Using ensemble to forecast timeseries (machine learning)

4 views (last 30 days)
Hi everyone. Can someone help fix this? I have a simple timeseries. I am struggling to get a good forecast. I just a get a flat prediction and forecast. The timeseries is attached.

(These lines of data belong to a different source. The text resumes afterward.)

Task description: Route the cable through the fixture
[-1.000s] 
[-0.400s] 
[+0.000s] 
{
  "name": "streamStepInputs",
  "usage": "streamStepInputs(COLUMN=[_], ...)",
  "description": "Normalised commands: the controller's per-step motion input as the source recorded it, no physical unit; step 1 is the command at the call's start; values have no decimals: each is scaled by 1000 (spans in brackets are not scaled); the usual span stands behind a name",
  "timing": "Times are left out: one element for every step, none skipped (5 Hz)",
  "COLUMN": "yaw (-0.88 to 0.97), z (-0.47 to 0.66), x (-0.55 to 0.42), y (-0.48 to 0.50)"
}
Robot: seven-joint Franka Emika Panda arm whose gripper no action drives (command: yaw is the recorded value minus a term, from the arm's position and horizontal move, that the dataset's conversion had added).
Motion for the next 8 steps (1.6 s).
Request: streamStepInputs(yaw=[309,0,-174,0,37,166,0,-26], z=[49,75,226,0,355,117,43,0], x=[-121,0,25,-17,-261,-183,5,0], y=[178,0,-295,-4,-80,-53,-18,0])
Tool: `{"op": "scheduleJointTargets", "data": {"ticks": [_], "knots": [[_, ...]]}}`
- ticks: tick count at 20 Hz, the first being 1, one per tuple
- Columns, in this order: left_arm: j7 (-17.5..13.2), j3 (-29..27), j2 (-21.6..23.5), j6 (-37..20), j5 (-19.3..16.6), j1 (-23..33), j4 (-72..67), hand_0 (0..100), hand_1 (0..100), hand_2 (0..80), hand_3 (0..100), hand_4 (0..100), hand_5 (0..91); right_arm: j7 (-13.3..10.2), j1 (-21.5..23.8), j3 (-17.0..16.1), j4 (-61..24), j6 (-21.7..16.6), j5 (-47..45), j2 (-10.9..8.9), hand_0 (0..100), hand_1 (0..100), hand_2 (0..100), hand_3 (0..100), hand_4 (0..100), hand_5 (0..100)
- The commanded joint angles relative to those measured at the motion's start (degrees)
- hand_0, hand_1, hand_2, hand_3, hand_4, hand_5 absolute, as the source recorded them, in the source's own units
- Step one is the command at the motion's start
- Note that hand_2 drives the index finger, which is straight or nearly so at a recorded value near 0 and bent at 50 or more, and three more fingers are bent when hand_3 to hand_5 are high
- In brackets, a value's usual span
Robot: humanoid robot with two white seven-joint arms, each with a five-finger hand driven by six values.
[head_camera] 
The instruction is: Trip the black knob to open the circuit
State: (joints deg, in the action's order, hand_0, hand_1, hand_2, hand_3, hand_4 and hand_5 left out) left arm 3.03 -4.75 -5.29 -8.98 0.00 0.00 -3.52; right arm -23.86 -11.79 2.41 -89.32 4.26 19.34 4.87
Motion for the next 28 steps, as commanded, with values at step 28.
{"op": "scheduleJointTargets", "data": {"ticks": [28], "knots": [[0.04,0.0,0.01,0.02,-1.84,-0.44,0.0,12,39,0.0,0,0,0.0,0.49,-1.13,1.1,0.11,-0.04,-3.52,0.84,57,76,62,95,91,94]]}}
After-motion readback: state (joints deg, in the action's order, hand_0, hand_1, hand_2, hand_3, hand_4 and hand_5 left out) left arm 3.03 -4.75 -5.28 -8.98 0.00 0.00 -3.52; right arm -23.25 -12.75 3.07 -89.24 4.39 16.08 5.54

Here is my code:
clc
clear all
load("y.mat");
timeSeries =y';
% Normalize the time series
meanTS = mean(timeSeries);
stdTS = std(timeSeries);
timeSeriesNorm = (timeSeries - meanTS) / stdTS;
% Split the normalized data into training (70%) and validation (30%) sets
trainRatio = 0.7;
trainSize = floor(trainRatio * length(timeSeriesNorm));
trainData = timeSeriesNorm(1:trainSize);
validationData = timeSeriesNorm(trainSize+1:end);
% Create lagged features for training data
numLags = 5; % Number of lagged features to include
X_train = zeros(length(trainData) - numLags, numLags); % No trend feature
Y_train = trainData(numLags+1:end);
for i = 1:numLags
X_train(:, i) = trainData(i:end - numLags + i - 1);
end
% Create lagged features for validation data
X_validation = zeros(length(validationData), numLags); % No trend feature
Y_validation = validationData;
for i = 1:numLags
X_validation(:, i) = timeSeriesNorm(trainSize - numLags + i:trainSize - numLags + i + length(validationData) - 1);
end
% Automatically tune hyperparameters using Bayesian optimization
ensembleModel = fitrensemble(X_train, Y_train, ...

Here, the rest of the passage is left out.